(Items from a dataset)
= Beginning of Section =

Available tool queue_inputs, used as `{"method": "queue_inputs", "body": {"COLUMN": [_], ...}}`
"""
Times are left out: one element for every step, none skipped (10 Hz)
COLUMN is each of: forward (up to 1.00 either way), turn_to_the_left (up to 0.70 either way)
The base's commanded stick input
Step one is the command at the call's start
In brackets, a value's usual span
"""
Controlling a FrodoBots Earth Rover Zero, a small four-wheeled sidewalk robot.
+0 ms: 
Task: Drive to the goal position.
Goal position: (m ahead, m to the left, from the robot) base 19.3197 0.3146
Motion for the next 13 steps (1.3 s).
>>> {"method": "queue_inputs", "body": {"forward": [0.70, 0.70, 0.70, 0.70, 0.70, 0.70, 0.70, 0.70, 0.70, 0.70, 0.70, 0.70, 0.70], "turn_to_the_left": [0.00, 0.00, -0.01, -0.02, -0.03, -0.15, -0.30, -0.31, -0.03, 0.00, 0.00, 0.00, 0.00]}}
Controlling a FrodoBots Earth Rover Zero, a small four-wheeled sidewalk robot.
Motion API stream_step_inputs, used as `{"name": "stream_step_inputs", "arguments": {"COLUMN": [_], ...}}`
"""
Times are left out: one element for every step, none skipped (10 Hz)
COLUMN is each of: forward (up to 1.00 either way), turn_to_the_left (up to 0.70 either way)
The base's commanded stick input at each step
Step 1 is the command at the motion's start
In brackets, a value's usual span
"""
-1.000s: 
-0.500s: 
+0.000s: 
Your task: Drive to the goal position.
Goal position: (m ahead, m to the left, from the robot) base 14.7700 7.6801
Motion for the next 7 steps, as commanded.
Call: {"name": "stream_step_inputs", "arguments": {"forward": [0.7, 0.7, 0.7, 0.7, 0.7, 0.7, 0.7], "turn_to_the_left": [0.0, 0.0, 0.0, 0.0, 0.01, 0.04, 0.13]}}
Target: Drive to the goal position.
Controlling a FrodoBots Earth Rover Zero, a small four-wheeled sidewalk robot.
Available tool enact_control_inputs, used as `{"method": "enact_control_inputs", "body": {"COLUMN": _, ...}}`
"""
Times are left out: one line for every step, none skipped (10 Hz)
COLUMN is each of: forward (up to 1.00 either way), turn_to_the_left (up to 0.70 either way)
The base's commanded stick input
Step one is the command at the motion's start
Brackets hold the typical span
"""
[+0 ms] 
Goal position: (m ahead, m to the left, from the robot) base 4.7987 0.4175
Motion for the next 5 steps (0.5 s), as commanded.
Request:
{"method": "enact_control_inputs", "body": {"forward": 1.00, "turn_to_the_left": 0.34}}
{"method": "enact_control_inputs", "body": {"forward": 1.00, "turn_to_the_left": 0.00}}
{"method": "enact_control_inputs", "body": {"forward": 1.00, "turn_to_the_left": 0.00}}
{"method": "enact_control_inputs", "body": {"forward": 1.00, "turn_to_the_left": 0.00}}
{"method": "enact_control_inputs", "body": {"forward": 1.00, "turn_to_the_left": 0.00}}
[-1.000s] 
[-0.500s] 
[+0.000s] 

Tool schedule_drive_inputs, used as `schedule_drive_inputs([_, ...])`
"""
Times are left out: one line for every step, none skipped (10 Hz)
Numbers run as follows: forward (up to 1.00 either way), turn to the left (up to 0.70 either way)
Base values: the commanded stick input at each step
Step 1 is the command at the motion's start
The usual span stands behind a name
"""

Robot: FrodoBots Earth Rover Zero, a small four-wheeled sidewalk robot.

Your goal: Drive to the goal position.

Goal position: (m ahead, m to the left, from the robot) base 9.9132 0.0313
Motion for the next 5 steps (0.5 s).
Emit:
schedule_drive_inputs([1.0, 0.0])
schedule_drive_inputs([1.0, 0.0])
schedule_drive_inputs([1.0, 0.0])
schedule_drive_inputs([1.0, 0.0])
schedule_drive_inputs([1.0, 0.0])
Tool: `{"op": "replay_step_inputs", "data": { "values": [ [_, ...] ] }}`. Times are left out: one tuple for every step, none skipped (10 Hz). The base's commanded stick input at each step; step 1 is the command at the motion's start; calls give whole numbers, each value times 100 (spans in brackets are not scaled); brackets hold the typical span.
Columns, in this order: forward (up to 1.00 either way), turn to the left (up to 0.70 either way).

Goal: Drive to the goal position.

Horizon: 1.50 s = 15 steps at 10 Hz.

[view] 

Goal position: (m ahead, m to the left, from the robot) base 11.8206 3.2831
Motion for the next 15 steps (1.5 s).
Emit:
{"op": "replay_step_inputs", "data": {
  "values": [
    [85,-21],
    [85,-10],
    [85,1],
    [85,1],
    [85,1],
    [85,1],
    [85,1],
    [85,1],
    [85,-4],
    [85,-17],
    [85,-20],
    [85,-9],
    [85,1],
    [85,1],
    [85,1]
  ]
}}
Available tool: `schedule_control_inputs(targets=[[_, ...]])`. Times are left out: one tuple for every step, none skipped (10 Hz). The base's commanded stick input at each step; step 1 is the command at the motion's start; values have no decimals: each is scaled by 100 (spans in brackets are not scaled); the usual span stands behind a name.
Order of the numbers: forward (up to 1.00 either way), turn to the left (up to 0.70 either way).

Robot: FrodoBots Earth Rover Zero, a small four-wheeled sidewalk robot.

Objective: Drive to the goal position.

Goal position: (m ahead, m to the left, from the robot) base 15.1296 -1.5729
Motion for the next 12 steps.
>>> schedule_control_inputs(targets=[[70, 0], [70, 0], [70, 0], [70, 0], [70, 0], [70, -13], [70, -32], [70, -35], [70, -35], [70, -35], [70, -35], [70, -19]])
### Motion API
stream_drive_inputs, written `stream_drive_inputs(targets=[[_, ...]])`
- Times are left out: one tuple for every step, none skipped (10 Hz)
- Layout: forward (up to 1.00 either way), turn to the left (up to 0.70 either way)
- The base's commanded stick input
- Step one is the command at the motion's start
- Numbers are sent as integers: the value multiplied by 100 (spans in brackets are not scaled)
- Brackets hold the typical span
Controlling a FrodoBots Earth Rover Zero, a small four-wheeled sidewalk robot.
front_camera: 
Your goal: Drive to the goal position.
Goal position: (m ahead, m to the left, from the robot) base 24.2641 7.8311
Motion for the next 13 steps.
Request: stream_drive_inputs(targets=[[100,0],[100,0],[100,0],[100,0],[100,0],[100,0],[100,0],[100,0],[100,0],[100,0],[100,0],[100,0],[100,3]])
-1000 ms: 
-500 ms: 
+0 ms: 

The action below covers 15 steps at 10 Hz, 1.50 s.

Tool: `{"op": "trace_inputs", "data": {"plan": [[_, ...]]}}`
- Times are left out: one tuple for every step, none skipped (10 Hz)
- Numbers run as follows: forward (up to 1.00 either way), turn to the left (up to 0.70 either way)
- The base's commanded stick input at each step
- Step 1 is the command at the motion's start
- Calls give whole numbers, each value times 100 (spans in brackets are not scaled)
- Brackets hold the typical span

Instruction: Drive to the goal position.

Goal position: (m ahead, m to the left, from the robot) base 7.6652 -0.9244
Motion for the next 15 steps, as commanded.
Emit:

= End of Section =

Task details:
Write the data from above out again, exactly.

Exercise solution:
Available tool queue_inputs, used as `{"method": "queue_inputs", "body": {"COLUMN": [_], ...}}`
"""
Times are left out: one element for every step, none skipped (10 Hz)
COLUMN is each of: forward (up to 1.00 either way), turn_to_the_left (up to 0.70 either way)
The base's commanded stick input
Step one is the command at the call's start
In brackets, a value's usual span
"""
Controlling a FrodoBots Earth Rover Zero, a small four-wheeled sidewalk robot.
+0 ms: 
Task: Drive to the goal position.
Goal position: (m ahead, m to the left, from the robot) base 19.3197 0.3146
Motion for the next 13 steps (1.3 s).
>>> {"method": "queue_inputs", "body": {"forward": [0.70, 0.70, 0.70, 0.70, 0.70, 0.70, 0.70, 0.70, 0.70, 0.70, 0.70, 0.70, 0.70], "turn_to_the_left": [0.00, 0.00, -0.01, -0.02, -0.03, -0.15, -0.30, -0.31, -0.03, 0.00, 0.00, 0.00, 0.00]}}
Controlling a FrodoBots Earth Rover Zero, a small four-wheeled sidewalk robot.
Motion API stream_step_inputs, used as `{"name": "stream_step_inputs", "arguments": {"COLUMN": [_], ...}}`
"""
Times are left out: one element for every step, none skipped (10 Hz)
COLUMN is each of: forward (up to 1.00 either way), turn_to_the_left (up to 0.70 either way)
The base's commanded stick input at each step
Step 1 is the command at the motion's start
In brackets, a value's usual span
"""
-1.000s: 
-0.500s: 
+0.000s: 
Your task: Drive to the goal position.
Goal position: (m ahead, m to the left, from the robot) base 14.7700 7.6801
Motion for the next 7 steps, as commanded.
Call: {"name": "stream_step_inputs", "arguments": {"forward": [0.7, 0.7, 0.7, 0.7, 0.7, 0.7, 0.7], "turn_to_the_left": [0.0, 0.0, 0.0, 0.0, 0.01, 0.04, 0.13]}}
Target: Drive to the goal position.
Controlling a FrodoBots Earth Rover Zero, a small four-wheeled sidewalk robot.
Available tool enact_control_inputs, used as `{"method": "enact_control_inputs", "body": {"COLUMN": _, ...}}`
"""
Times are left out: one line for every step, none skipped (10 Hz)
COLUMN is each of: forward (up to 1.00 either way), turn_to_the_left (up to 0.70 either way)
The base's commanded stick input
Step one is the command at the motion's start
Brackets hold the typical span
"""
[+0 ms] 
Goal position: (m ahead, m to the left, from the robot) base 4.7987 0.4175
Motion for the next 5 steps (0.5 s), as commanded.
Request:
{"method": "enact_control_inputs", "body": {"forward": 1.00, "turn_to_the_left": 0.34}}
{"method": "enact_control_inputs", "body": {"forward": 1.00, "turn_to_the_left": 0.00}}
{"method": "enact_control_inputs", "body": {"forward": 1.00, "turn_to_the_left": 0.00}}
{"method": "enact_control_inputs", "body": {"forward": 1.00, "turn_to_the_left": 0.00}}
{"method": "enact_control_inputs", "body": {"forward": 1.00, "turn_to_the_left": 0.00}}
[-1.000s] 
[-0.500s] 
[+0.000s] 

Tool schedule_drive_inputs, used as `schedule_drive_inputs([_, ...])`
"""
Times are left out: one line for every step, none skipped (10 Hz)
Numbers run as follows: forward (up to 1.00 either way), turn to the left (up to 0.70 either way)
Base values: the commanded stick input at each step
Step 1 is the command at the motion's start
The usual span stands behind a name
"""

Robot: FrodoBots Earth Rover Zero, a small four-wheeled sidewalk robot.

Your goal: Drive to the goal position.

Goal position: (m ahead, m to the left, from the robot) base 9.9132 0.0313
Motion for the next 5 steps (0.5 s).
Emit:
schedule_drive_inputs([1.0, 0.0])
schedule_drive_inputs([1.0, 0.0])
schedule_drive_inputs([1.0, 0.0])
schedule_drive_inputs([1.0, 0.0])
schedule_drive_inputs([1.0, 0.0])
Tool: `{"op": "replay_step_inputs", "data": { "values": [ [_, ...] ] }}`. Times are left out: one tuple for every step, none skipped (10 Hz). The base's commanded stick input at each step; step 1 is the command at the motion's start; calls give whole numbers, each value times 100 (spans in brackets are not scaled); brackets hold the typical span.
Columns, in this order: forward (up to 1.00 either way), turn to the left (up to 0.70 either way).

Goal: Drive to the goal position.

Horizon: 1.50 s = 15 steps at 10 Hz.

[view] 

Goal position: (m ahead, m to the left, from the robot) base 11.8206 3.2831
Motion for the next 15 steps (1.5 s).
Emit:
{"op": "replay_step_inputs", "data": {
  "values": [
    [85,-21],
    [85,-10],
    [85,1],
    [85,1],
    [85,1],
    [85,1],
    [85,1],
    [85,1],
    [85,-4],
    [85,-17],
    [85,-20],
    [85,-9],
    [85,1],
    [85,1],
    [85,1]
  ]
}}
Available tool: `schedule_control_inputs(targets=[[_, ...]])`. Times are left out: one tuple for every step, none skipped (10 Hz). The base's commanded stick input at each step; step 1 is the command at the motion's start; values have no decimals: each is scaled by 100 (spans in brackets are not scaled); the usual span stands behind a name.
Order of the numbers: forward (up to 1.00 either way), turn to the left (up to 0.70 either way).

Robot: FrodoBots Earth Rover Zero, a small four-wheeled sidewalk robot.

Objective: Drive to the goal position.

Goal position: (m ahead, m to the left, from the robot) base 15.1296 -1.5729
Motion for the next 12 steps.
>>> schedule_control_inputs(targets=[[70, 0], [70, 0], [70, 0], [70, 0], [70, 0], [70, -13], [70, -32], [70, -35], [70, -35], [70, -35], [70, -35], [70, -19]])
### Motion API
stream_drive_inputs, written `stream_drive_inputs(targets=[[_, ...]])`
- Times are left out: one tuple for every step, none skipped (10 Hz)
- Layout: forward (up to 1.00 either way), turn to the left (up to 0.70 either way)
- The base's commanded stick input
- Step one is the command at the motion's start
- Numbers are sent as integers: the value multiplied by 100 (spans in brackets are not scaled)
- Brackets hold the typical span
Controlling a FrodoBots Earth Rover Zero, a small four-wheeled sidewalk robot.
front_camera: 
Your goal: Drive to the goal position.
Goal position: (m ahead, m to the left, from the robot) base 24.2641 7.8311
Motion for the next 13 steps.
Request: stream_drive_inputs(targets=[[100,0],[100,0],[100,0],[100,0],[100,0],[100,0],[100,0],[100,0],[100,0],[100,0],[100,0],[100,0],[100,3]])
-1000 ms: 
-500 ms: 
+0 ms: 

The action below covers 15 steps at 10 Hz, 1.50 s.

Tool: `{"op": "trace_inputs", "data": {"plan": [[_, ...]]}}`
- Times are left out: one tuple for every step, none skipped (10 Hz)
- Numbers run as follows: forward (up to 1.00 either way), turn to the left (up to 0.70 either way)
- The base's commanded stick input at each step
- Step 1 is the command at the motion's start
- Calls give whole numbers, each value times 100 (spans in brackets are not scaled)
- Brackets hold the typical span

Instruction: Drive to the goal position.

Goal position: (m ahead, m to the left, from the robot) base 7.6652 -0.9244
Motion for the next 15 steps, as commanded.
Emit:

Work on this exercise is now finished.